Determination of the Phenotype of the ΔPGI-1 Mutant Strain KZR-5

PGI-1 Encodes a Putative Small Alarmone Synthetase

The genomic island PGI-1 was found to possess a putative gene (RSIPO_04909) that encodes a 486 amino acid (AA) long protein with a conserved (p)ppGpp synthetase catalytic domain (spanning AA 42 to 234, i.e. roughly 200 AA in size). This domain has also been found in the E. coli RelA and SpoT proteins. These proteins mediate the synthesis of the alarmone (p)ppGpp, which is relevant in the response of the organism to amino acid and/or carbon starvation. As many Gram-negative bacteria possess single copies of the relA and spoT gene, we examined the R. solanacearum bv2 strain 1609 genome for it. This analysis revealed that one copy of each gene was present in strain 1609. These genes probably encode proteins homologous to the E. coli RelA and SpoT proteins (RSIPO_01119, RelA and RSIPO_01943, SpoT). These proteins consistently possessed, next to the so-called RelA/SpoT domains, other conserved domains, namely HD (thought to be involved in (p)ppGpp degradation), TGS (conserved ATP/GTP-binding domain) and ACT (conserved ATP/GTP-binding and GTP-binding domain) (Fig. 1a) [5]. In contrast, the PGI-1-borne R. solanacearum RelA/SpoT domain protein was smaller than the RelA/ SpoT enzymes (486 versus 676–793 AA) and, clearly, did not possess the associated HD, TGS and ACT domains (Fig. 1a).
Figure 1

Comparison between SpoT, RelA and RelA/SpoT domain containing proteins. a Comparison of conserved domains found in SpoT, RelA and RelA/SpoT domain containing proteins. HD domain (possessing a conserved histidine [H] and aspartate [D] residue): possibly involved in (p)ppGpp degradation, only present in SpoT. TGS and ACT domains: conserved ATP/GTP-binding and GTP-binding domains, respectively [6]; found in SpoT as well as RelA. The RelA/SpoT domain is shared by all three types of the RelA/SpoT-like proteins. b Alignment of the RelA/SpoT domain of SpoT and RelA of E. coli, R. solanacearum biovar 2, PGI-1 encoded RSIPO_04909, and eight related RelA/SpoT domain containing proteins using ClustalW. The position of the first amino acid of the four partial protein sequences (I–IV) is indicated and corresponds to the position of the first amino acid along the full-length protein. Stars Residues that are fully conserved among all sequences; triangles residues conserved among the SAS proteins of B. subtilis and S. mutans, the R. solanacearum RelA/SpoT domain protein and its closest homologues, but not with the RelA and SpoT proteins of E. coli and R. solanacearum; squares residues that were experimentally shown to be functionally significant in Streptococcus dysgalactiae [12]. E. coli, Eschericha coli; R. sol, Ralstonia solanacearum biovar 2; B. sub, Bacillus subtilis; S. mut, Streptococcus mutans; R. etli, Rhizobium etli; S. vir, Streptomyces viridochromogenes; Exi, Exiguobacterium; B.cer, Bacillus cereus. Asterisk For R. etli, a partial protein sequence was used due to unavailability of the full-length sequence. c Phylogenetic analysis of SpoT and RelA of E. coli and R. solanacearum biovar 2, together with the PGI-1-encoded RelA/SpoT domain protein, RSIPO_04909 and related RelA/SpoT domain containing proteins. The tree was conducted using Mega4 software [28], option neighbor joining, bootstrap 1,000 replicates and Poisson correction)

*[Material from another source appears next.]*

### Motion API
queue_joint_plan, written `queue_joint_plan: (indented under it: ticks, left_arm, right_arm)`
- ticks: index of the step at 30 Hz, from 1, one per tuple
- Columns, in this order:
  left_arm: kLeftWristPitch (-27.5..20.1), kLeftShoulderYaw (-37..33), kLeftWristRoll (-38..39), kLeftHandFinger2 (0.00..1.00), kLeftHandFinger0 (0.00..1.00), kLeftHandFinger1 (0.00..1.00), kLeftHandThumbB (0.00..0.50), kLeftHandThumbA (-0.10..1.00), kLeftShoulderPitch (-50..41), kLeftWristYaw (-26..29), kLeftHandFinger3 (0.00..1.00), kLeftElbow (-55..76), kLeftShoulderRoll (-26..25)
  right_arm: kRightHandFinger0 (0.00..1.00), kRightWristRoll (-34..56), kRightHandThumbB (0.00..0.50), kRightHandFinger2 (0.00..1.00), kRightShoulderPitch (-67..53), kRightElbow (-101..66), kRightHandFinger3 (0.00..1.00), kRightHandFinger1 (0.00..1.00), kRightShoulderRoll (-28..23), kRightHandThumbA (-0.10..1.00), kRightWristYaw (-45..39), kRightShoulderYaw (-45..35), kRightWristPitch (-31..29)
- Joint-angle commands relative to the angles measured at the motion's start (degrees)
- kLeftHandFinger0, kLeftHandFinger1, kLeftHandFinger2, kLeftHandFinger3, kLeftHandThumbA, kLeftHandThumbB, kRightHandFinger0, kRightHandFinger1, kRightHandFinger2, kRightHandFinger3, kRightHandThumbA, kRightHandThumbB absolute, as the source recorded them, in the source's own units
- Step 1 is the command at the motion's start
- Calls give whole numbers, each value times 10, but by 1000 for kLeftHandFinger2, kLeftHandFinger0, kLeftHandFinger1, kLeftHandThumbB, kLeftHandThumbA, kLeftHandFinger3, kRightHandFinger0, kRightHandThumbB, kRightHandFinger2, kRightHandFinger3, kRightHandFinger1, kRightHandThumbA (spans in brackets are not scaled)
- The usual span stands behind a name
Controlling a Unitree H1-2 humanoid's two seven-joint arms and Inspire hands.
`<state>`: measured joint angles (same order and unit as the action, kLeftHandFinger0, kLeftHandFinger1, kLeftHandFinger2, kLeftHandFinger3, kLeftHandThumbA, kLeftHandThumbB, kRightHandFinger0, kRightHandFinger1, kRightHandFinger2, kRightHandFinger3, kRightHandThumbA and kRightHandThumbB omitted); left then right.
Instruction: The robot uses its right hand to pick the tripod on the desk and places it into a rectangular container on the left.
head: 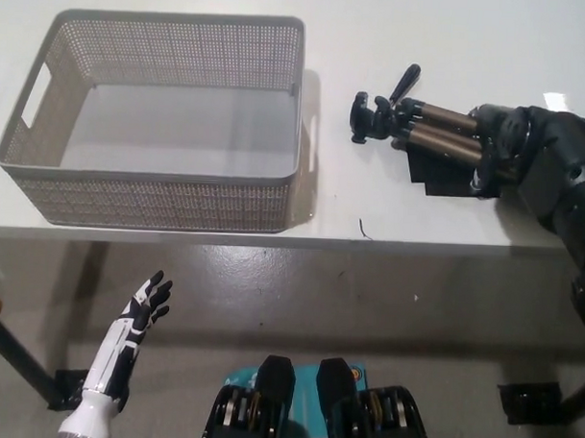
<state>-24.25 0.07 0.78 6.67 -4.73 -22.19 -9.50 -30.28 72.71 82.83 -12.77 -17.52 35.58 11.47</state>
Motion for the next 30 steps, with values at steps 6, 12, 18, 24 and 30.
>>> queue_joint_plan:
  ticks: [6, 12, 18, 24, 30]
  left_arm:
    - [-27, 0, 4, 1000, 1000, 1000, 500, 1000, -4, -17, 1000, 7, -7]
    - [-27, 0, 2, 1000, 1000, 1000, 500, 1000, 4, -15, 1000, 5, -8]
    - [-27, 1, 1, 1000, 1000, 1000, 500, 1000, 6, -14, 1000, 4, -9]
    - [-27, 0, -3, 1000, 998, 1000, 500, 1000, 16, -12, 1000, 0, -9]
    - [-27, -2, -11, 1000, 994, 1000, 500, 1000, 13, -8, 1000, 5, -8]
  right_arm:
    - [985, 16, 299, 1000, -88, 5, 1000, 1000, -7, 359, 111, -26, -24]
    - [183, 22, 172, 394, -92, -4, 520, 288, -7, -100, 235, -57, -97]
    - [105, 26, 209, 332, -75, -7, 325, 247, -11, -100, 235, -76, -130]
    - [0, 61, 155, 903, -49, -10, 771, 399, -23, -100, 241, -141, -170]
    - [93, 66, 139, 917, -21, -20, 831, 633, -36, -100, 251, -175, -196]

BLAST-P searches using the PGI-1 borne RelA/SpoT domain as the query revealed highest similarity to proteins of Rhizobium etli (identity, 49%; E value, 2e−38), Bacillus cereus (identity, 46%; E value, 2e−31), Streptomyces viridochromogenes (identity, 50%; E value, 8e−31) and Exiguobacterium sp. (43%, E value, 2e−30). A subsequent comparison of the deduced amino acid sequence of the PGI-1-encoded protein (RSIPO_04909) with those of the homologues identified by NCBI BLAST-P and those (SAS proteins) of B. subtilis (YjbM and YwaC) and S. mutans (RelP and RelQ) showed clear conservation of several amino acids at fixed positions (Fig. 1b). Specifically, 10 residues were fully conserved between the aligned sequences (Fig. 1b). Of these, four had previously been shown to be functionally significant in Streptococcus dysgalactiae [12]. Another 11 residues were fully conserved among the SAS proteins of B. subtilis and S. mutans, the PGI-1-borne RelA/SpoT domain protein and its closest homologues, but not with the RelA and SpoT proteins of E. coli or with their counterparts in R. solanacearum.

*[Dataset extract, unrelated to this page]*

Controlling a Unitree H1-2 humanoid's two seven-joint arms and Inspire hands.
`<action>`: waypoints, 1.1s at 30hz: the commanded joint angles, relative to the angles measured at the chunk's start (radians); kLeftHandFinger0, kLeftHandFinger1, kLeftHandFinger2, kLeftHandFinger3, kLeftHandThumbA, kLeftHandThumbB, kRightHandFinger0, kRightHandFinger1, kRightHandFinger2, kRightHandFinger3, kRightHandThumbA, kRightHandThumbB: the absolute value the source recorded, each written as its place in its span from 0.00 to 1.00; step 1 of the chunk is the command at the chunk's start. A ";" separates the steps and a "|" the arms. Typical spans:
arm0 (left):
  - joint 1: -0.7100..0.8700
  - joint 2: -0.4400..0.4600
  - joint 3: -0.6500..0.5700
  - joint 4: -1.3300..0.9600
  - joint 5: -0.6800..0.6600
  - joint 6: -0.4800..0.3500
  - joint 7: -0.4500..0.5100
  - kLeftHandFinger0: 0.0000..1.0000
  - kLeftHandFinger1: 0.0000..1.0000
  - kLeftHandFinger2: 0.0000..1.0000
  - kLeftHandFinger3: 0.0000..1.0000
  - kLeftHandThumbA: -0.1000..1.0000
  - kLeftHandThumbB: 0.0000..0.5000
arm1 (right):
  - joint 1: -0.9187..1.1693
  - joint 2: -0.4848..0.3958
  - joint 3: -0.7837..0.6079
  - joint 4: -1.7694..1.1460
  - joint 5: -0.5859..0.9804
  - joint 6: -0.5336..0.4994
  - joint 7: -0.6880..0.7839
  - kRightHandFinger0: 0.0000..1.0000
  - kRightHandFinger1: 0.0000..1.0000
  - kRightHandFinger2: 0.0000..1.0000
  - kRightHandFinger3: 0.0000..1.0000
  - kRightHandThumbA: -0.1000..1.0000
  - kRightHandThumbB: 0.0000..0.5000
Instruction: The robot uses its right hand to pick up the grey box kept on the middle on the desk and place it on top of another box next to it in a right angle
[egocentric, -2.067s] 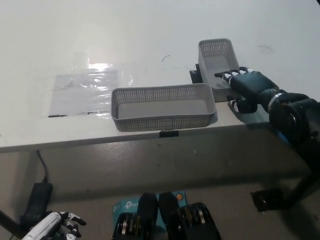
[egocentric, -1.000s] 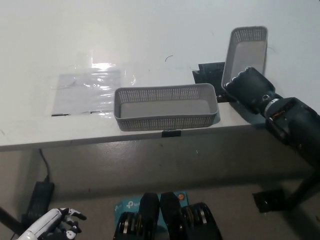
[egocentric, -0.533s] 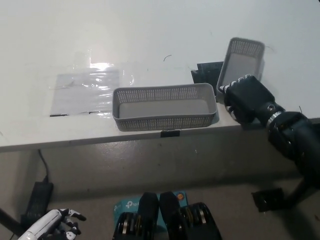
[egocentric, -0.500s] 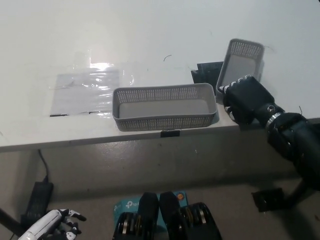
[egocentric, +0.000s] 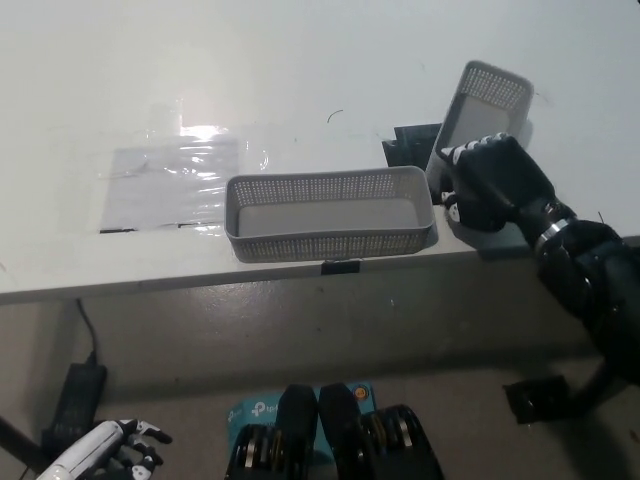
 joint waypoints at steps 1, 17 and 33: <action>0.009 0.025 0.008 -0.024 0.004 0.018 -0.007 0.48 0.49 0.62 0.68 0.35 0.66 | -0.075 -0.049 -0.029 -0.058 0.004 -0.029 -0.020 0.00 0.06 0.41 0.09 0.00 0.46; 0.013 0.032 0.014 -0.020 -0.001 0.000 -0.009 0.45 0.46 0.58 0.68 0.32 0.65 | -0.111 -0.042 -0.075 -0.282 0.097 0.023 0.202 0.00 0.06 0.40 0.22 0.00 0.42; -0.001 0.032 0.006 -0.005 0.001 -0.008 -0.013 0.42 0.44 0.56 0.65 0.32 0.66 | -0.092 0.095 -0.029 -0.343 0.120 -0.051 0.307 0.00 0.00 0.33 0.22 0.00 0.64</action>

Surprisingly, phylogenetic analyses of the aligned (partial) amino acid sequences then revealed that the PGI-1 RelA/SpoT protein as well as the identified homologues of R. etli, B. cereus, S. viridochromogenes and Exiguobacterium were more closely related to the SAS proteins of B. subtilis and S. mutans than to either one of its own RelA or SpoT proteins (Fig. 1c). On this basis, we hypothesised that the PGI-1-encoded RelA/SpoT domain protein encodes a putative SAS-like protein, which—by analogy to the situation in B. subtilis—may be involved in the biosynthesis or level control of an alarmone with a mode of action distinct from that of the canonical RelA/SpoT homologues [17].

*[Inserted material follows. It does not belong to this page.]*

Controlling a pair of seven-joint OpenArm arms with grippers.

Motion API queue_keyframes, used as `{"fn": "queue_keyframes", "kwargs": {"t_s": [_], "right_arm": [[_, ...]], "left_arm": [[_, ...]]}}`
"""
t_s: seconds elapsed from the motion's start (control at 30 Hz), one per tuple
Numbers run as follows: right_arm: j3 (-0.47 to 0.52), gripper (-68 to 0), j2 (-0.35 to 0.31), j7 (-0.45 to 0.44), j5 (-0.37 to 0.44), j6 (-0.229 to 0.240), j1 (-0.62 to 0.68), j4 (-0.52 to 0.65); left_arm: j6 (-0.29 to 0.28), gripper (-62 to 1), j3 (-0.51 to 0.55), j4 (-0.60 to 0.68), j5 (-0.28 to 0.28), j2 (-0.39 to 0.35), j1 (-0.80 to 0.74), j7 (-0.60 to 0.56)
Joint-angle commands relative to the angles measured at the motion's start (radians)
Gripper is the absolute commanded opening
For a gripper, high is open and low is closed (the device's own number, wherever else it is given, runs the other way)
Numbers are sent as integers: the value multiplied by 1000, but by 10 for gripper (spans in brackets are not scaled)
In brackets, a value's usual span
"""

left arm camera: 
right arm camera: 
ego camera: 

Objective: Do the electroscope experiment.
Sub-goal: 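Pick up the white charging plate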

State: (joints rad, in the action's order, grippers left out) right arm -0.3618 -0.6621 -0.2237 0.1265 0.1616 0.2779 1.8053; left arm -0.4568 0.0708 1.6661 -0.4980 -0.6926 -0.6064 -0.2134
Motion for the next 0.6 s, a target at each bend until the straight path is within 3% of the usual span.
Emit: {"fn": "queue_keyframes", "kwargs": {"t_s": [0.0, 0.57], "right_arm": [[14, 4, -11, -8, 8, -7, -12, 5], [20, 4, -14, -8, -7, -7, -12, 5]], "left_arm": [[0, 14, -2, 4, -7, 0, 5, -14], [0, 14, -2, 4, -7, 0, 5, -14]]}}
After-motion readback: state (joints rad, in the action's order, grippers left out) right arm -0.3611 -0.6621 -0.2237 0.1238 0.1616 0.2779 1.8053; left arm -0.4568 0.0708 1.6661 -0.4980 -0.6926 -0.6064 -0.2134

Moreover, the average G+C content of the R. solanacearum PGI-1-borne relA/spoT gene was lower than the average G+C content of its entire genome (i.e. 50% versus 64%), actually being on the order of the G+C content of the genomes of the implicated Gram-positive species (40–50%). Taking into account that the gene encoding the respective RelA/SpoT domain protein of R. solanacearum localises on genomic island PGI-1 [25] and that the degree of homology with the SAS genes was rather low, the gene (or island) might have been anciently transferred from Gram-positive lineages to R. solanacearum. The presence of a SAS-like gene in R. solanacearum bv2 and its putative involvement in the physiology of this organism, e.g. the stringent response, has so far not been described.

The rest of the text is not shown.